(Records contained in a dataset)
--- START ---

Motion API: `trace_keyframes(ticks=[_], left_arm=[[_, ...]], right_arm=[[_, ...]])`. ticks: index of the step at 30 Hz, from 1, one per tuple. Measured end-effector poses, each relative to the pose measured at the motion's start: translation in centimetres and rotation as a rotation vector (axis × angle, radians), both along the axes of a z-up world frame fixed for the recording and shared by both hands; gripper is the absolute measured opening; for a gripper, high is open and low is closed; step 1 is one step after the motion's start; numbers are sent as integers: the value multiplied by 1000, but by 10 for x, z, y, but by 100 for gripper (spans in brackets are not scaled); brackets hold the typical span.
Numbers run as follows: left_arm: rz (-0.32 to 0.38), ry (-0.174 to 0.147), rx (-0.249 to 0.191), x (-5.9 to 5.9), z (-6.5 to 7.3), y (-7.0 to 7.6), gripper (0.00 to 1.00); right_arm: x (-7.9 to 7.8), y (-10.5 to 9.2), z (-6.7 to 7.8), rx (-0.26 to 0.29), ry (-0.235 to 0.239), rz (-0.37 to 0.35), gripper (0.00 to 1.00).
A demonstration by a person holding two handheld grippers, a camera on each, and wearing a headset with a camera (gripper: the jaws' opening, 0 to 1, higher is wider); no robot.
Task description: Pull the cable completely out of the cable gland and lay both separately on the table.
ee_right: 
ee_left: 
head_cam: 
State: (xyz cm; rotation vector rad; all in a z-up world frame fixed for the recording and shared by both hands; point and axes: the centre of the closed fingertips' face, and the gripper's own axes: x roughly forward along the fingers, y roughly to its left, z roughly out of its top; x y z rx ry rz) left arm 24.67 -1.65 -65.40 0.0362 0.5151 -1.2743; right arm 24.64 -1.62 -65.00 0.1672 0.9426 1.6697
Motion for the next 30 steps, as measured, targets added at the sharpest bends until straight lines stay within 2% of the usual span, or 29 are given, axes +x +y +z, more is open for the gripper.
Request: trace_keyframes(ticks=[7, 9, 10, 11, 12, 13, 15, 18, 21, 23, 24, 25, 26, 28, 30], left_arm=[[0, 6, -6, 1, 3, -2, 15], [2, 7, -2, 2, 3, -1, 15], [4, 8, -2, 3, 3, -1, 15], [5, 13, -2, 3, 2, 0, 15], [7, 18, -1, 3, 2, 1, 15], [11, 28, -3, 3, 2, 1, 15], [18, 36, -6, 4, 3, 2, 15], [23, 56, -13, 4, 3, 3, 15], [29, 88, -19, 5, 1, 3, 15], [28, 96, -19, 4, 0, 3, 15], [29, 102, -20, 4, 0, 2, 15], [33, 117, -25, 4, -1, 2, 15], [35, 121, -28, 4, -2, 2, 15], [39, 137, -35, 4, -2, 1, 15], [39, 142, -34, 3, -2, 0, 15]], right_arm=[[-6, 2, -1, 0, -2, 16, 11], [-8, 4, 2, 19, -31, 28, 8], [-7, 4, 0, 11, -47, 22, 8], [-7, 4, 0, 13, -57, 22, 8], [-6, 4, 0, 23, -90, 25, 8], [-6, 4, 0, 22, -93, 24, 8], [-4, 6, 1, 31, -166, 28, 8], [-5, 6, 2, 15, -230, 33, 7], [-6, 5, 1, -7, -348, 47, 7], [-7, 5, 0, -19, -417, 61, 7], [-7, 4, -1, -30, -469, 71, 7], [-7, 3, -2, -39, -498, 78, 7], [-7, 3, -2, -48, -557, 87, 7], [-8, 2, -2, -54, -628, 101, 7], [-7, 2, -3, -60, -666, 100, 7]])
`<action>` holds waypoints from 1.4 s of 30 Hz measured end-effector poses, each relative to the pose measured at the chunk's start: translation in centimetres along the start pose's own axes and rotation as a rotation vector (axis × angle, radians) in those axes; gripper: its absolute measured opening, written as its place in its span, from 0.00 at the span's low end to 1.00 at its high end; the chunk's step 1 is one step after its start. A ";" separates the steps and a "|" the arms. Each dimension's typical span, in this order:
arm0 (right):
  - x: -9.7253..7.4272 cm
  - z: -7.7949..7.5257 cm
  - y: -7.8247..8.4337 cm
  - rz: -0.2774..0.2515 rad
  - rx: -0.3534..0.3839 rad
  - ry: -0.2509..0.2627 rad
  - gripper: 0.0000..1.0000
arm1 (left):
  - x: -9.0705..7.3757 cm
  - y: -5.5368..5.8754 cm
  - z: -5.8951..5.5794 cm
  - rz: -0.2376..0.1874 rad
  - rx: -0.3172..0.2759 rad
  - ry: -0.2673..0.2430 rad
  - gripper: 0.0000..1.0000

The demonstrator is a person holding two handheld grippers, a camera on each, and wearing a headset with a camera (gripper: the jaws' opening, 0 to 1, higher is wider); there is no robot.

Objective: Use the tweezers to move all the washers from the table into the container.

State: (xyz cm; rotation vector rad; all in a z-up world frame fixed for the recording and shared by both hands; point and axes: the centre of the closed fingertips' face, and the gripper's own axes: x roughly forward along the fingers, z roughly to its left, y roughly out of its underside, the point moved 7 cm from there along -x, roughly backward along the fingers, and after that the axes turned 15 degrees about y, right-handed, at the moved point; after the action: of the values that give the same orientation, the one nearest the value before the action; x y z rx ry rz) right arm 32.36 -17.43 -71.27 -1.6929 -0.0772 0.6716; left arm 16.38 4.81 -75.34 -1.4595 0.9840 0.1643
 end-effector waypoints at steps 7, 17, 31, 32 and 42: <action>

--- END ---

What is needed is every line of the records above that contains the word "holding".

A demonstration by a person holding two handheld grippers, a camera on each, and wearing a headset with a camera (gripper: the jaws' opening, 0 to 1, higher is wider); no robot.
The demonstrator is a person holding two handheld grippers, a camera on each, and wearing a headset with a camera (gripper: the jaws' opening, 0 to 1, higher is wider); there is no robot.

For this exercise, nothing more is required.